Only the lines from the start of the entries through the line with "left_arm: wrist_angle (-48" should be returned, each exactly as it stands, and no pictures.

[Start of section]

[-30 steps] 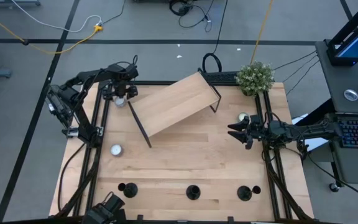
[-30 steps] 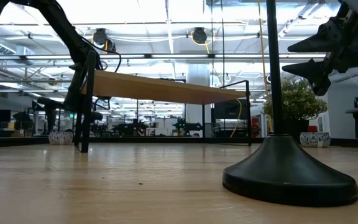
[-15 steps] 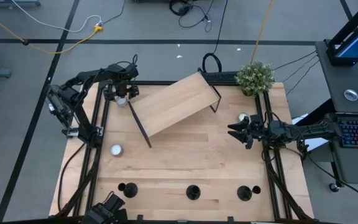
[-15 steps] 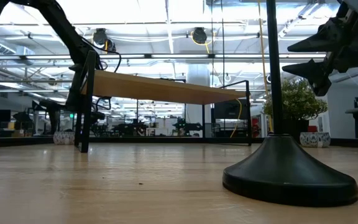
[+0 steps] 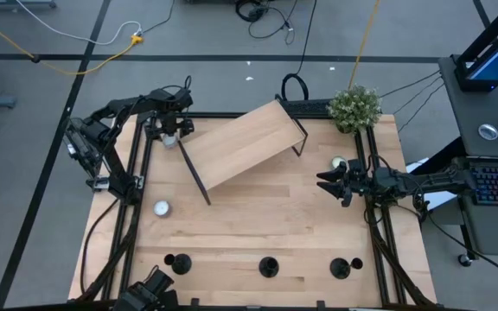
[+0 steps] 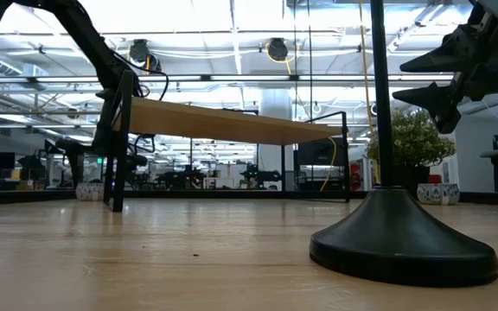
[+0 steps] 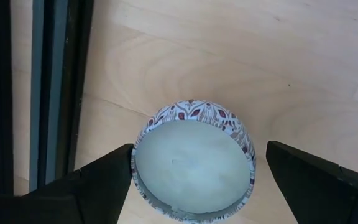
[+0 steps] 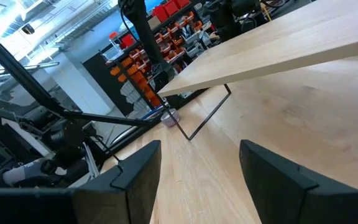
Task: Pick & Place candle stick holders
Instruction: Put the red patterned scented candle on the shelf
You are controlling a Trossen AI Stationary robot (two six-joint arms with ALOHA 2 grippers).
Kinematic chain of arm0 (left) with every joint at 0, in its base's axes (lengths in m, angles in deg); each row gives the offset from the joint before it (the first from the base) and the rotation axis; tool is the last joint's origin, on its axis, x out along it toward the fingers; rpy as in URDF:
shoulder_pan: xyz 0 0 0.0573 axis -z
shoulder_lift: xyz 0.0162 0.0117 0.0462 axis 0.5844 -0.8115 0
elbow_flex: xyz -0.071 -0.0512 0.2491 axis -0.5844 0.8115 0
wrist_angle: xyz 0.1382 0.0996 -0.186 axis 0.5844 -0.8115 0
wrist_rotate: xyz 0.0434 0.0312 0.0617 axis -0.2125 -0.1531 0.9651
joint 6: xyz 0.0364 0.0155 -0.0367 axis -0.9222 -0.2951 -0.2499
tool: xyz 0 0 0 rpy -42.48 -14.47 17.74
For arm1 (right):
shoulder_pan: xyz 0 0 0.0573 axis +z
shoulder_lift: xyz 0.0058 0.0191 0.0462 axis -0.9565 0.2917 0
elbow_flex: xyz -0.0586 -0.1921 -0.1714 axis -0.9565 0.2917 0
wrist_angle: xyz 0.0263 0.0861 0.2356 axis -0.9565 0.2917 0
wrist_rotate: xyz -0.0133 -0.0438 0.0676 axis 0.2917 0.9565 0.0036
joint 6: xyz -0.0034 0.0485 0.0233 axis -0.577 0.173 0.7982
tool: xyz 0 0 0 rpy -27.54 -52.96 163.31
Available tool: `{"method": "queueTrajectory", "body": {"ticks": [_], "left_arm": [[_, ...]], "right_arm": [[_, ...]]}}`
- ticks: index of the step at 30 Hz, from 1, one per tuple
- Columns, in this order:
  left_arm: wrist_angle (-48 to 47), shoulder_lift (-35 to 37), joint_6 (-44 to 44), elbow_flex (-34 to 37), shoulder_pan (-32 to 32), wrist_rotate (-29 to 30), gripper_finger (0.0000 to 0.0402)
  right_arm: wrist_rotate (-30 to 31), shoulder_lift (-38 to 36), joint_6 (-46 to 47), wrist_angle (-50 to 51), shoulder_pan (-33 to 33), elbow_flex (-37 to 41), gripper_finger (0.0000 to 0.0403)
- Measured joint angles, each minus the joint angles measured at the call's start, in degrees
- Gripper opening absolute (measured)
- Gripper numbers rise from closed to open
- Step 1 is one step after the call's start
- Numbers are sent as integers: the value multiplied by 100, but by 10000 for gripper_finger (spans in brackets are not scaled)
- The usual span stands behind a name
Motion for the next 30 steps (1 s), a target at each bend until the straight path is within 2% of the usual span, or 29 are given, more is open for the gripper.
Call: {"method": "queueTrajectory", "body": {"ticks": [3, 11, 18, 26, 30], "left_arm": [[-6, 0, -41, 2, 0, -2, 358], [0, 7, -63, 2, 2, 13, 299], [88, 7, -63, 2, 0, -4, 317], [229, 7, -92, 2, 0, 7, 300], [495, 7, -257, 4, 1, -99, 327]], "right_arm": [[-1, 0, 2, 0, 2, 0, 212], [1, 0, 3, 0, 1, 0, 212], [0, 0, 2, 0, 1, 0, 212], [5, 0, 2, 0, 0, 0, 212], [8, 0, 2, 0, 1, 0, 212]]}}
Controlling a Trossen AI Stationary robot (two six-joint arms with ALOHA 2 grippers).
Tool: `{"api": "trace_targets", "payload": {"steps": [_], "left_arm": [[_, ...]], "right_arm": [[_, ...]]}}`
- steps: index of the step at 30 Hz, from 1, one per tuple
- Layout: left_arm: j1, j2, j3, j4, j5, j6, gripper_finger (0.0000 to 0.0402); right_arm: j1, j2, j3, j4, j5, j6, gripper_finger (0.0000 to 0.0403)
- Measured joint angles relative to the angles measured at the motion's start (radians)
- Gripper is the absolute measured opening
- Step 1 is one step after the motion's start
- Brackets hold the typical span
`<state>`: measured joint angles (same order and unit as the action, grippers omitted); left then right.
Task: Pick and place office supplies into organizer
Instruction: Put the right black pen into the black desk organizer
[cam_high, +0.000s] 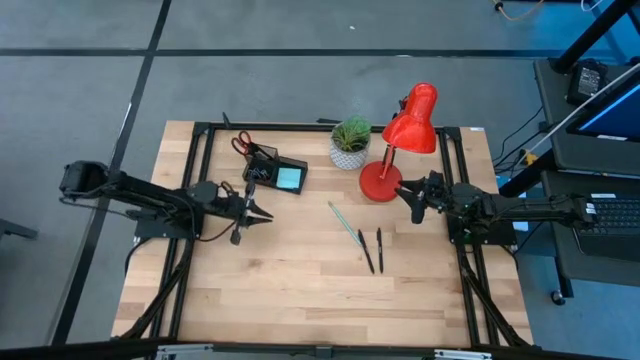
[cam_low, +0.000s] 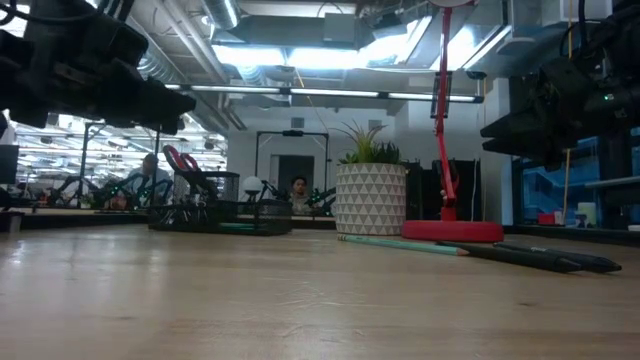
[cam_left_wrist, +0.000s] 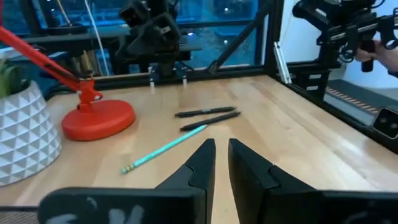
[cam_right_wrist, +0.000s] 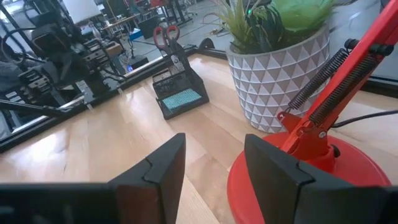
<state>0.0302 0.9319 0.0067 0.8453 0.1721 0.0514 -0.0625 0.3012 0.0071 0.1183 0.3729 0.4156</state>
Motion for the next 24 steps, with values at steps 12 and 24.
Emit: {"api": "trace_targets", "payload": {"steps": [12,24], "left_arm": [[0.226,-0.389,0.0,-0.339,0.075,0.012,0.0035],[0.322,-0.685,0.0,-0.589,-0.029,-0.009,0.0031]], "right_arm": [[0.0,0.0,0.0,0.0,0.0,-0.003,0.0168],[0.0,0.0,0.0,-0.001,0.0,-0.01,0.0168]]}}
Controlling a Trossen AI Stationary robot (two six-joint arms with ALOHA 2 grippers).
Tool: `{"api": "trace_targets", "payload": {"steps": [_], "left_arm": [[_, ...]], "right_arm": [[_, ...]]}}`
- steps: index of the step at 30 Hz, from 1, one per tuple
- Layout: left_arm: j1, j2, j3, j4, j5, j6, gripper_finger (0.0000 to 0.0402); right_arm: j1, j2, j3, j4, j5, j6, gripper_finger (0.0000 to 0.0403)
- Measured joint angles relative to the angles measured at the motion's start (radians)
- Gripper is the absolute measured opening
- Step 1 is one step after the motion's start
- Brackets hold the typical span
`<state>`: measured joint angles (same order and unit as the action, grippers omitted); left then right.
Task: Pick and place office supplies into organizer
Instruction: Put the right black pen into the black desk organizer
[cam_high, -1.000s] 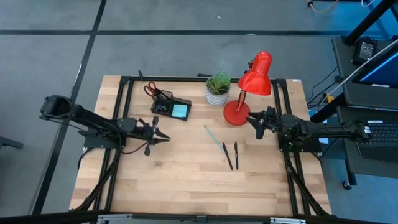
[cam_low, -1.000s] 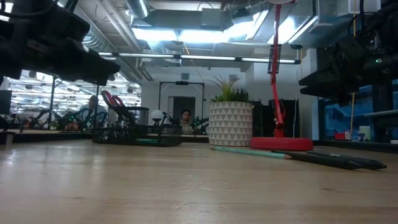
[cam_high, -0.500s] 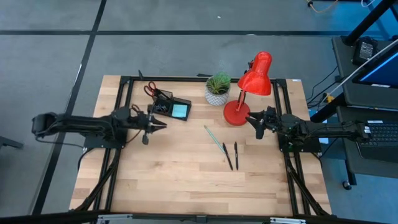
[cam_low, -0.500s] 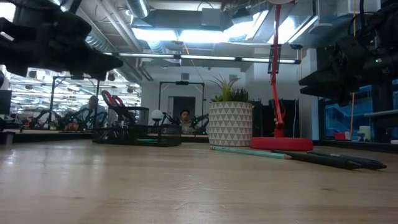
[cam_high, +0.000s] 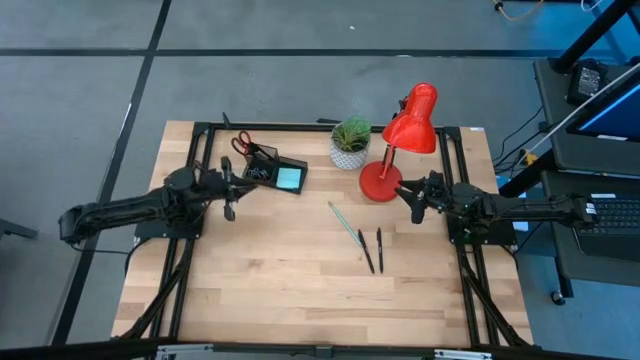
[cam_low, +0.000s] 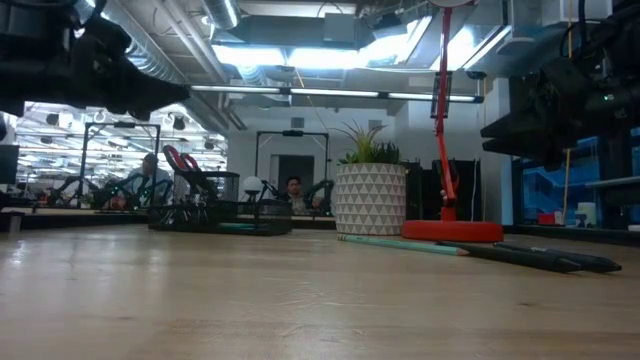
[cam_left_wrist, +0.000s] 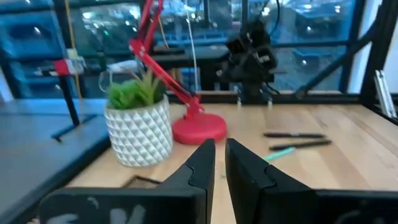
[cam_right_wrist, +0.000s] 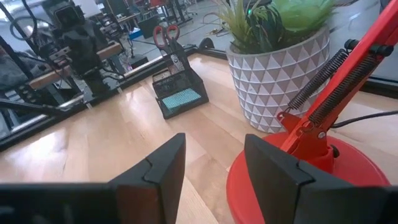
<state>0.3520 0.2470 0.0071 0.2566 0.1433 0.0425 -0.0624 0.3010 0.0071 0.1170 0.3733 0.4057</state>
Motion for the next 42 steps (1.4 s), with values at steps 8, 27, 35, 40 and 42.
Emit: {"api": "trace_targets", "payload": {"steps": [8,27,35,40,42], "left_arm": [[0.027,-0.122,0.0,-0.001,-0.151,0.083,0.0031],[0.03,-0.143,0.0,-0.023,-0.185,0.073,0.0031],[0.03,-0.143,0.0,-0.025,-0.185,0.073,0.0031],[0.03,-0.143,0.0,-0.025,-0.183,0.073,0.0031],[0.03,-0.143,0.0,-0.025,-0.177,0.073,0.0031]], "right_arm": [[0.0,0.0,0.0,0.038,-0.002,0.008,0.0168],[0.009,0.474,0.42,-0.448,-0.054,0.272,0.015],[0.128,0.808,0.59,-0.563,-0.156,0.568,0.015],[0.202,0.974,0.666,-0.658,-0.158,0.7,0.015],[0.222,1.026,0.683,-0.674,-0.157,0.766,0.015]]}}
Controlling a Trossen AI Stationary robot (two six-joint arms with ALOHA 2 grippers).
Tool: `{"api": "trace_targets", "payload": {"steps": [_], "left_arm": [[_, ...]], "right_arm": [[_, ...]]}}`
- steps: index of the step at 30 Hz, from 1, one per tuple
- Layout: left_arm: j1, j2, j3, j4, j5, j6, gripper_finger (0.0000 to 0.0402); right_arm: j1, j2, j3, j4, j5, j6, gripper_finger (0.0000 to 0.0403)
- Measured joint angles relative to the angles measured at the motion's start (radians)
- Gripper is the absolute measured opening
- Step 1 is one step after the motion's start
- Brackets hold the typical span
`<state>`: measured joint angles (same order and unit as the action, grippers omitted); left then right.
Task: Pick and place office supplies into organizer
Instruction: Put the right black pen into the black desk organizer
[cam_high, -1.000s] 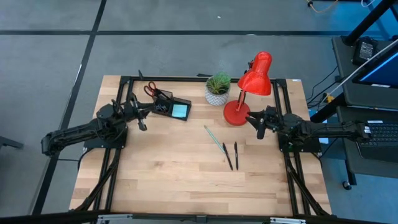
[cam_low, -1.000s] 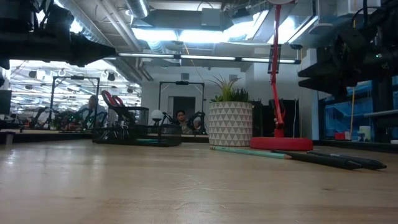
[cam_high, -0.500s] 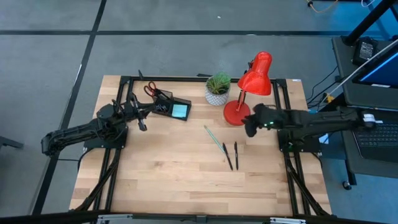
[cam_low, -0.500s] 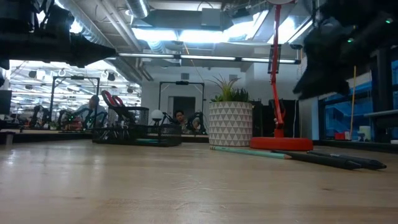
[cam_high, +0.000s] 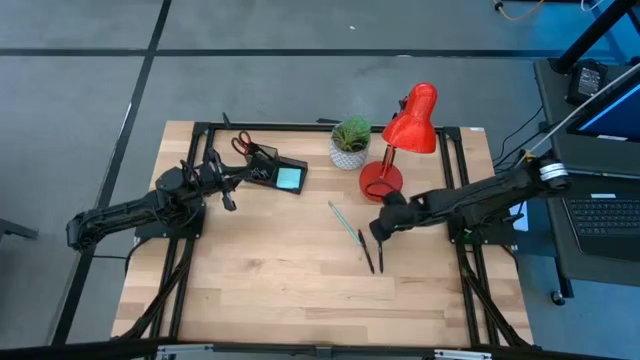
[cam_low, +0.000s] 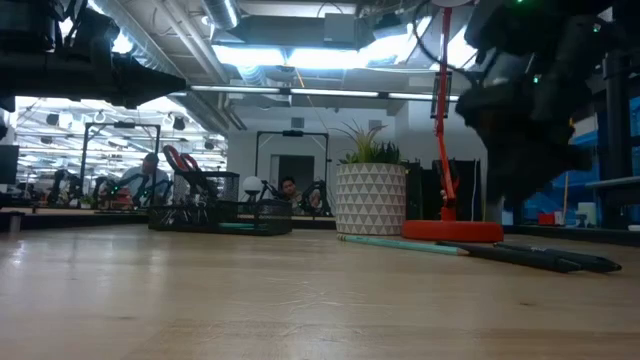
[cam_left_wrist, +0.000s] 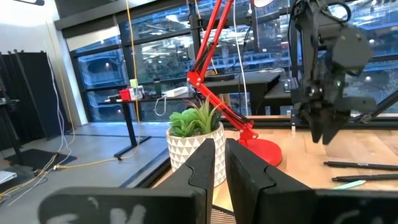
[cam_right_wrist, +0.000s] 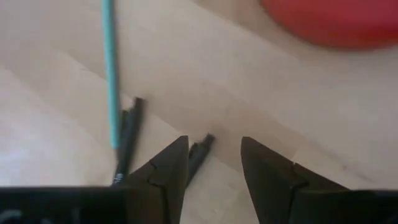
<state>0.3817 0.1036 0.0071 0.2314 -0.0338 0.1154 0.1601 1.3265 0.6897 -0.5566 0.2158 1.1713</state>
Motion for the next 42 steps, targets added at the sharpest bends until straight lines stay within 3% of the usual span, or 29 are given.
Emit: {"api": "trace_targets", "payload": {"steps": [6,30,42], "left_arm": [[0.0,0.0,0.0,0.0,0.0,0.0,0.0031],[0.0,0.0,0.0,0.0,0.0,0.003,0.0031],[0.0,0.0,0.0,0.0,0.0,0.003,0.0031]], "right_arm": [[0.017,0.1,0.003,0.003,-0.004,0.131,0.015],[0.017,0.134,0.004,0.089,-0.042,0.059,0.0151],[0.017,0.134,0.004,0.098,-0.029,0.056,0.0244]]}}
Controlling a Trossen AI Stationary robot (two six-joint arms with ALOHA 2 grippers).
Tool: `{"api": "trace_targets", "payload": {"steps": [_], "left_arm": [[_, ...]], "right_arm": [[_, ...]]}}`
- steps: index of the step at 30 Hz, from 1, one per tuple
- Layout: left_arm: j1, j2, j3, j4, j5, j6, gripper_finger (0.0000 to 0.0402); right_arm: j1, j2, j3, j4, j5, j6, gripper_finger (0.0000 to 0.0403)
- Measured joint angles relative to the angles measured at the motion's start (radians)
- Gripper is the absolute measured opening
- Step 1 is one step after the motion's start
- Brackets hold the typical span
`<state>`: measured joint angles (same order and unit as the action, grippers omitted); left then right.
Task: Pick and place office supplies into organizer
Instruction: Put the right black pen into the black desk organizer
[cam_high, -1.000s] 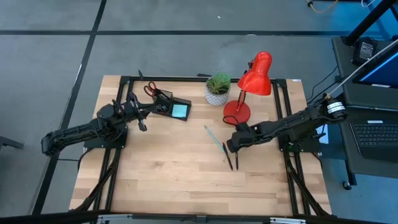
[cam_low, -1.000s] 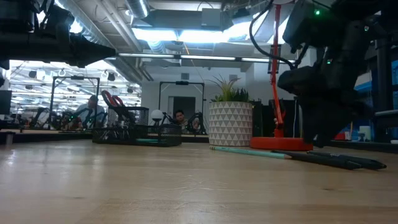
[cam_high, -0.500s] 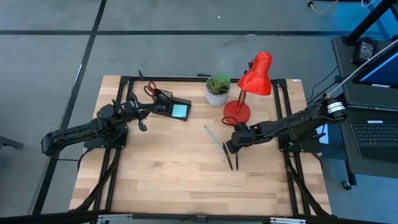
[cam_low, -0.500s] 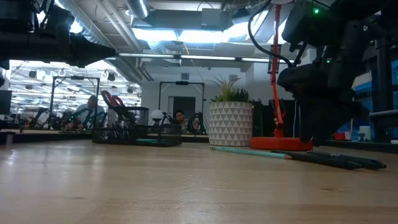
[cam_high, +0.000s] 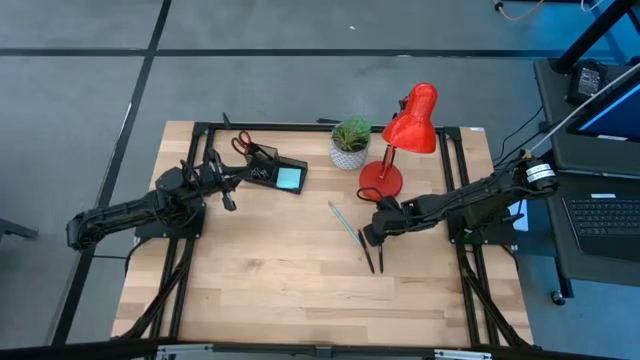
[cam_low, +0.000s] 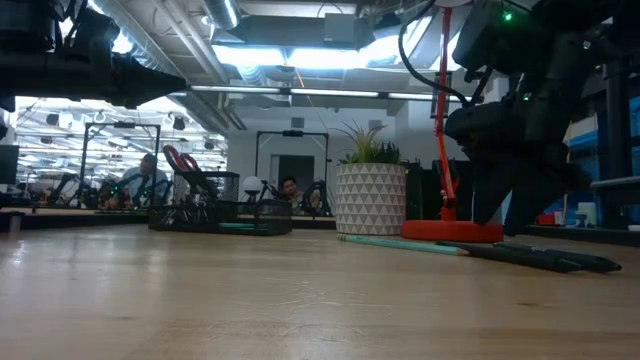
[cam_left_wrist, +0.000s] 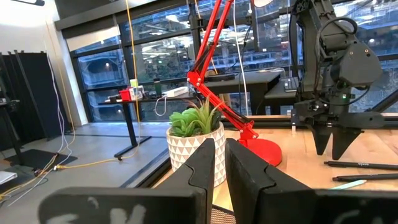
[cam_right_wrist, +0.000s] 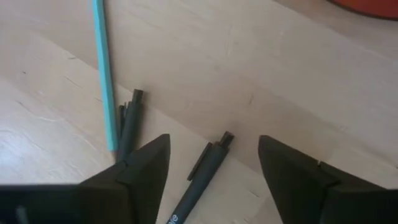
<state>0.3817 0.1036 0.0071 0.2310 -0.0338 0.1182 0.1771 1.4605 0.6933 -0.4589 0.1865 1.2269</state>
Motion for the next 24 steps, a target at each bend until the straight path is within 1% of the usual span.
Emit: {"api": "trace_targets", "payload": {"steps": [4,9,12,14,18,24], "left_arm": [[0.0,0.0,0.0,0.0,0.0,0.0,0.0031],[0.0,0.0,0.0,0.0,0.0,0.0,0.0031],[0.0,0.0,0.0,0.0,0.0,0.0,0.0031],[0.0,0.0,0.0,0.0,0.0,0.0,0.0031],[0.0,0.0,0.0,0.0,0.0,0.0,0.0031],[0.0,0.001,0.0,-0.001,0.0,0.0,0.0031]], "right_arm": [[0.0,0.0,0.0,0.007,-0.004,0.0,0.0256],[0.0,0.0,0.0,0.041,-0.005,-0.001,0.0257],[0.0,0.0,0.0,0.033,-0.003,0.012,0.0257],[0.008,0.004,0.0,0.026,0.007,0.028,0.0257],[0.026,0.012,0.0,0.017,0.075,0.03,0.0257],[0.063,0.012,0.0,-0.012,0.106,0.101,0.0257]]}}
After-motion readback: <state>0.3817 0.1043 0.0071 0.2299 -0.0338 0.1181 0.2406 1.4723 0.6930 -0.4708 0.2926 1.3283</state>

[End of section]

Worked solution -
[-30 steps] 
[-30 steps] 
[-15 steps] 
[-15 steps] 
[+0 steps] 
[+0 steps] 
[+0 steps] 
[+0 steps] 
Task: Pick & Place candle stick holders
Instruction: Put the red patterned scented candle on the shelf
You are controlling a Trossen AI Stationary robot (two six-joint arms with ALOHA 2 grippers).
Kinematic chain of arm0 (left) with every joint at 0, in its base's axes (lengths in m, angles in deg); each row gives the offset from the joint before it (the first from the base) and the rotation axis; tool is the last joint's origin, on its axis, x out along it toward the fingers; rpy as in URDF:
shoulder_pan: xyz 0 0 0.0573 axis -z
shoulder_lift: xyz 0.0162 0.0117 0.0462 axis 0.5844 -0.8115 0
elbow_flex: xyz -0.071 -0.0512 0.2491 axis -0.5844 0.8115 0
wrist_angle: xyz 0.1382 0.0996 -0.186 axis 0.5844 -0.8115 0
wrist_rotate: xyz 0.0434 0.0312 0.0617 axis -0.2125 -0.1531 0.9651
joint 6: xyz 0.0364 0.0155 -0.0367 axis -0.9222 -0.2951 -0.2499
tool: xyz 0 0 0 rpy -42.48 -14.47 17.74
For arm1 (right):
shoulder_pan: xyz 0 0 0.0573 axis +z
shoulder_lift: xyz 0.0058 0.0191 0.0462 axis -0.9565 0.2917 0
elbow_flex: xyz -0.0586 -0.1921 -0.1714 axis -0.9565 0.2917 0
wrist_angle: xyz 0.0263 0.0861 0.2356 axis -0.9565 0.2917 0
wrist_rotate: xyz -0.0133 -0.0438 0.0676 axis 0.2917 0.9565 0.0036
joint 6: xyz -0.0034 0.0485 0.0233 axis -0.577 0.173 0.7982
tool: xyz 0 0 0 rpy -27.54 -52.96 163.31
Available tool: `{"method": "queueTrajectory", "body": {"ticks": [_], "left_arm": [[_, ...]], "right_arm": [[_, ...]]}}`
- ticks: index of the step at 30 Hz, from 1, one per tuple
- Columns, in this order:
  left_arm: wrist_angle (-48 to 47), shoulder_lift (-35 to 37), joint_6 (-44 to 44), elbow_flex (-34 to 37), shoulder_pan (-32 to 32), wrist_rotate (-29 to 30), gripper_finger (0.0000 to 0.0402)

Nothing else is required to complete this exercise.